__TASK__.
Every line with the string "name" in it belongs in your answer, so copy them all from the data.

__INFORMATION PROVIDED__.
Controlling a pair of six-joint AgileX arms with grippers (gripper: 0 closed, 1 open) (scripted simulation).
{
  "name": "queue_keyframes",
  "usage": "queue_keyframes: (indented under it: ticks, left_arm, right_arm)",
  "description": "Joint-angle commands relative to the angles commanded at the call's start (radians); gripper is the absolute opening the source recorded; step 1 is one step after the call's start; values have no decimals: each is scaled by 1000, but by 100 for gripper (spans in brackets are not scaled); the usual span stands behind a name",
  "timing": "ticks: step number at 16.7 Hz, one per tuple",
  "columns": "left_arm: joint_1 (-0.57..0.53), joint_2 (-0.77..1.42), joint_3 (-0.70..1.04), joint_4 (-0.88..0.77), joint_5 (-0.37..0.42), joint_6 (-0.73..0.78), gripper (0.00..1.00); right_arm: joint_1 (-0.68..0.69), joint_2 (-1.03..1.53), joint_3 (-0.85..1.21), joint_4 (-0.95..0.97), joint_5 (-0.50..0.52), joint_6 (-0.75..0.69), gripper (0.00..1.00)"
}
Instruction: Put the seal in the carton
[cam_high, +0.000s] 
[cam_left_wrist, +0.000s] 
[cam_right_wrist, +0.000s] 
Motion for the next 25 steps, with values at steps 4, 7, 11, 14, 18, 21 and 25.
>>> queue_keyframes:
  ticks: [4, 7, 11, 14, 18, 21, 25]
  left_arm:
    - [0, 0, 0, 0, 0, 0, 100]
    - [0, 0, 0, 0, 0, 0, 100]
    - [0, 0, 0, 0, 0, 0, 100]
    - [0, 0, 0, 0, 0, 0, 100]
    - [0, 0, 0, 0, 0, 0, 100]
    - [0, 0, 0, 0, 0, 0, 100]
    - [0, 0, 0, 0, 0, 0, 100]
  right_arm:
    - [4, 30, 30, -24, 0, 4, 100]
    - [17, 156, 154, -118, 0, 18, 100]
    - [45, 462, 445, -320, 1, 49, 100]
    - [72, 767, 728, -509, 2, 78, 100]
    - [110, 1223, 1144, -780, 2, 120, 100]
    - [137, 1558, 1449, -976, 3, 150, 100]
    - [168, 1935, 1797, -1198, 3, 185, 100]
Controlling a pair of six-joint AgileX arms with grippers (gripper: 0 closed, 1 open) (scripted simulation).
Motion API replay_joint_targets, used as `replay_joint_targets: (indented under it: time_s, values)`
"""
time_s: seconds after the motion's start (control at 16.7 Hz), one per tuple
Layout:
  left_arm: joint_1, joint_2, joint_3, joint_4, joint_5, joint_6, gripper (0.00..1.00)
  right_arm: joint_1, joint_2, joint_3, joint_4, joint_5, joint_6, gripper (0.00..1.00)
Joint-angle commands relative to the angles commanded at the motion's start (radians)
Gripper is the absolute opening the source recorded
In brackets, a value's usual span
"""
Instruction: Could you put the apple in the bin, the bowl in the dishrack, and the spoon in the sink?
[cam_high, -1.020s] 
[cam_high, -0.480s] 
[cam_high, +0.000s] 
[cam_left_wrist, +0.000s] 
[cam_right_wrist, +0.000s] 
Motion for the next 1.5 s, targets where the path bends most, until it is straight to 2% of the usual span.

__SOLUTION TO THIS PROBLEM__.
  "name": "queue_keyframes",
  "description": "Joint-angle commands relative to the angles commanded at the call's start (radians); gripper is the absolute opening the source recorded; step 1 is one step after the call's start; values have no decimals: each is scaled by 1000, but by 100 for gripper (spans in brackets are not scaled); the usual span stands behind a name",

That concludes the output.